Тут же несколько человек вызвалось в помощники, но король сам поднял брата на руки и понес в его апартаменты.

Сколько же он весит? В его теле слишком мало плоти. С такой легкой ношей можно пройти десять лье без устали. Хотя нет, неудобно: руки, ноги, косточки. Он не откинул голову безжизненно – хороший знак. Удобно ли ему? Волосы у него запутались, не поправишь, выглядят жесткими. Король не удержался, прижался щекой к макушке Франсуа: а на самом деле мягкие как тончайший шелк. Что-то хрипло он дышит. Король посмотрел на лицо брата: глаза закрыты, без взгляда лицо сделалось беззащитным. Жилка на виске пульсирует. По ней, внутри нее течет кровь. Кровь. К королю вернулось пугающее чувство, словно бы все его руки в крови. 

- Сир, извольте сюда, направо по коридору, - возник впереди какой-то служитель дома Франсуа.

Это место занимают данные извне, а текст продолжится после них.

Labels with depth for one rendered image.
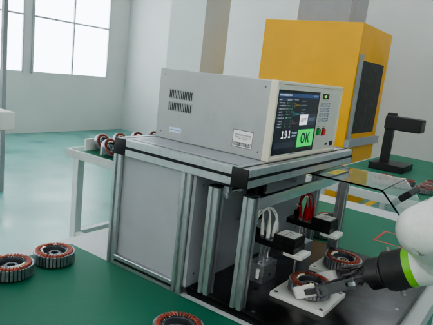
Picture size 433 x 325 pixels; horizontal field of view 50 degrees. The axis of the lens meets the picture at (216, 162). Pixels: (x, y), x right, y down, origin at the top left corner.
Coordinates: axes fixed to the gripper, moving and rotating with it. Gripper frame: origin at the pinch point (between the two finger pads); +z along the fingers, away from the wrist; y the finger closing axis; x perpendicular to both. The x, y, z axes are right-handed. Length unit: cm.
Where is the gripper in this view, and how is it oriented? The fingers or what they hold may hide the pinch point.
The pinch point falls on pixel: (310, 284)
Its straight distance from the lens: 128.6
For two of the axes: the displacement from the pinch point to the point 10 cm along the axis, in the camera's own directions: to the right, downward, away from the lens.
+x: -3.0, -9.5, 1.1
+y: 5.8, -0.9, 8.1
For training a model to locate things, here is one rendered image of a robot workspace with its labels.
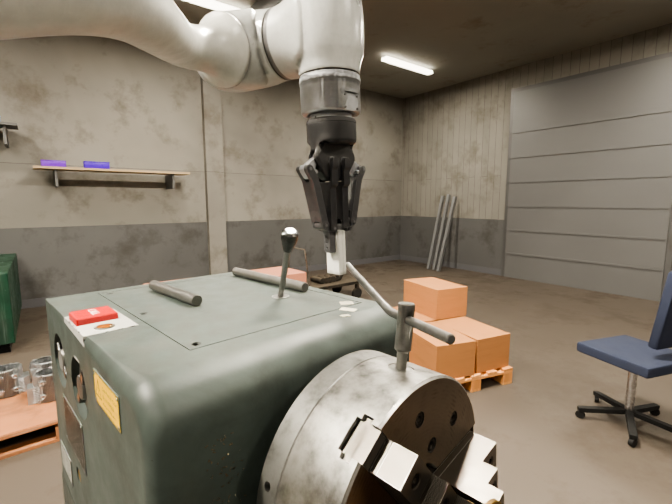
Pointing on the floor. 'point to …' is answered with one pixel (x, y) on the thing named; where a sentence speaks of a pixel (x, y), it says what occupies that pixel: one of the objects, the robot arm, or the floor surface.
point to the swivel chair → (657, 365)
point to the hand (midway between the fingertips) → (335, 252)
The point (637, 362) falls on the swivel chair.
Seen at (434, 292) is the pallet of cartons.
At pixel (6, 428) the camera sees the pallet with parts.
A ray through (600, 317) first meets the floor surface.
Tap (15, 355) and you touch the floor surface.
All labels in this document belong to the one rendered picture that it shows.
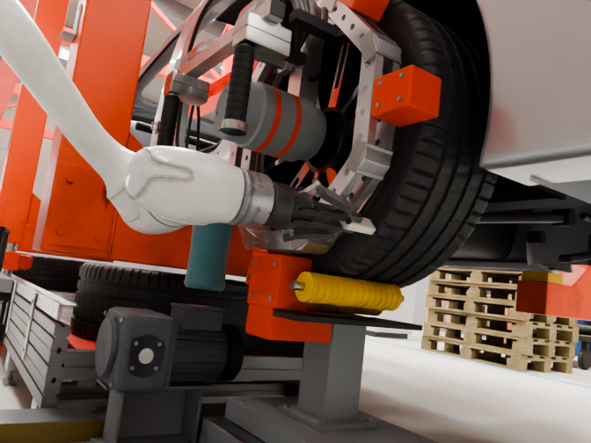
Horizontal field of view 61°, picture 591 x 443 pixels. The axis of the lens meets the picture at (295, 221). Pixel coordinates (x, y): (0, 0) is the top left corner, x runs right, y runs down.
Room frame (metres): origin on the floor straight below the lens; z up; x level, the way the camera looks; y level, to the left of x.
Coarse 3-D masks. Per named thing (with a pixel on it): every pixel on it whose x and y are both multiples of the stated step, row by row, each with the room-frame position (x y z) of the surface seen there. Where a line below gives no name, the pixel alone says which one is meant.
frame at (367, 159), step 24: (336, 0) 0.96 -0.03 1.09; (336, 24) 0.95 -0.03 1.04; (360, 24) 0.89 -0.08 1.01; (360, 48) 0.88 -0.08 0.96; (384, 48) 0.85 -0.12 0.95; (264, 72) 1.20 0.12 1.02; (384, 72) 0.89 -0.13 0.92; (360, 96) 0.87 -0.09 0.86; (360, 120) 0.86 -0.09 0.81; (360, 144) 0.85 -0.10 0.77; (384, 144) 0.87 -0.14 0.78; (360, 168) 0.86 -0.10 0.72; (384, 168) 0.87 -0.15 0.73; (336, 192) 0.90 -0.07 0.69; (360, 192) 0.91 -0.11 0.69; (264, 240) 1.10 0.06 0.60; (312, 240) 0.96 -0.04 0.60
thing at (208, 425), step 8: (208, 424) 1.26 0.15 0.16; (216, 424) 1.30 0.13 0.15; (224, 424) 1.30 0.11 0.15; (232, 424) 1.27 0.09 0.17; (208, 432) 1.25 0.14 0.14; (216, 432) 1.22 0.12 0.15; (224, 432) 1.19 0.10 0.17; (232, 432) 1.26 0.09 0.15; (240, 432) 1.23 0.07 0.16; (248, 432) 1.21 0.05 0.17; (200, 440) 1.29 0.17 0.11; (208, 440) 1.25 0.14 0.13; (216, 440) 1.22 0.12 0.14; (224, 440) 1.18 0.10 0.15; (232, 440) 1.15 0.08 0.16; (240, 440) 1.21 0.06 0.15; (248, 440) 1.20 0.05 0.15; (256, 440) 1.17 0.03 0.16
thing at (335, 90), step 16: (336, 48) 1.15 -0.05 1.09; (352, 48) 1.08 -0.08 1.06; (336, 64) 1.22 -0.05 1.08; (352, 64) 1.09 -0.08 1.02; (288, 80) 1.25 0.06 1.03; (320, 80) 1.26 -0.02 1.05; (336, 80) 1.11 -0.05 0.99; (352, 80) 1.28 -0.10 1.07; (320, 96) 1.17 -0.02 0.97; (336, 96) 1.10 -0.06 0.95; (352, 96) 1.06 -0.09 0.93; (336, 112) 1.12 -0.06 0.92; (352, 112) 1.08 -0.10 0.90; (336, 128) 1.16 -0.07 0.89; (352, 128) 1.05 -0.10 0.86; (352, 144) 1.07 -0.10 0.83; (272, 160) 1.33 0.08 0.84; (320, 160) 1.20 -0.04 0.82; (336, 160) 1.08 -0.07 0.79; (272, 176) 1.32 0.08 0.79; (288, 176) 1.35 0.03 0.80; (304, 176) 1.18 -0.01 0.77; (320, 176) 1.13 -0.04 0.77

Апартаменты уже заняли врачи, хирурги и даже цирюльники, французы и итальянцы. Они распоряжались, будто победители во взятом городе, гоняли слуг из угла в угол:

- Теплой воды. Побольше.

- Чистых простыней. Льняных.

- Уксуса.

Король с братом на руках прошел в спальню. С постели поспешно убрали покрывало. Король бережно уложил Франсуа, прямо в плаще и охотничьих сапогах.

- Сир, вы позволите? - врач королевского дома мэтр Мирон взял Франсуа за руку, снял с него перчатку, отодвинул жесткий манжет и браслет–четки, пощупал пульс.

Пальцы Мирона сомкнулись над распятием. Король не сводил глаз с брата. Ресницы Франсуа вздрогнули. Он открыл глаза.

- Быстро, быстро, - зашипел главный медик коллегам, мявшимся рядом. – Быстренько снимаем все это.

Сразу несколко рук принялись расшнуровывать, расстегивать. Заодно с Франсуа сняли высокие сапоги. Врачи толкали друг друга. Раненного посадили на постели. Он поморщился. Вздохнул прерывисто, стиснул зубы.

- Осторожнее!

Королю хотелось бы поскорее убедиться, что ранение брата не серьезно, но он трясся от ужаса, стоило ему представить тяжкую, смертельную рану.

Неправда, будто человек желает знать все как есть, утешительные новости – да, а смотреть в лицо беде никто не желает, чем дольше остаешься в неведении, тем лучше.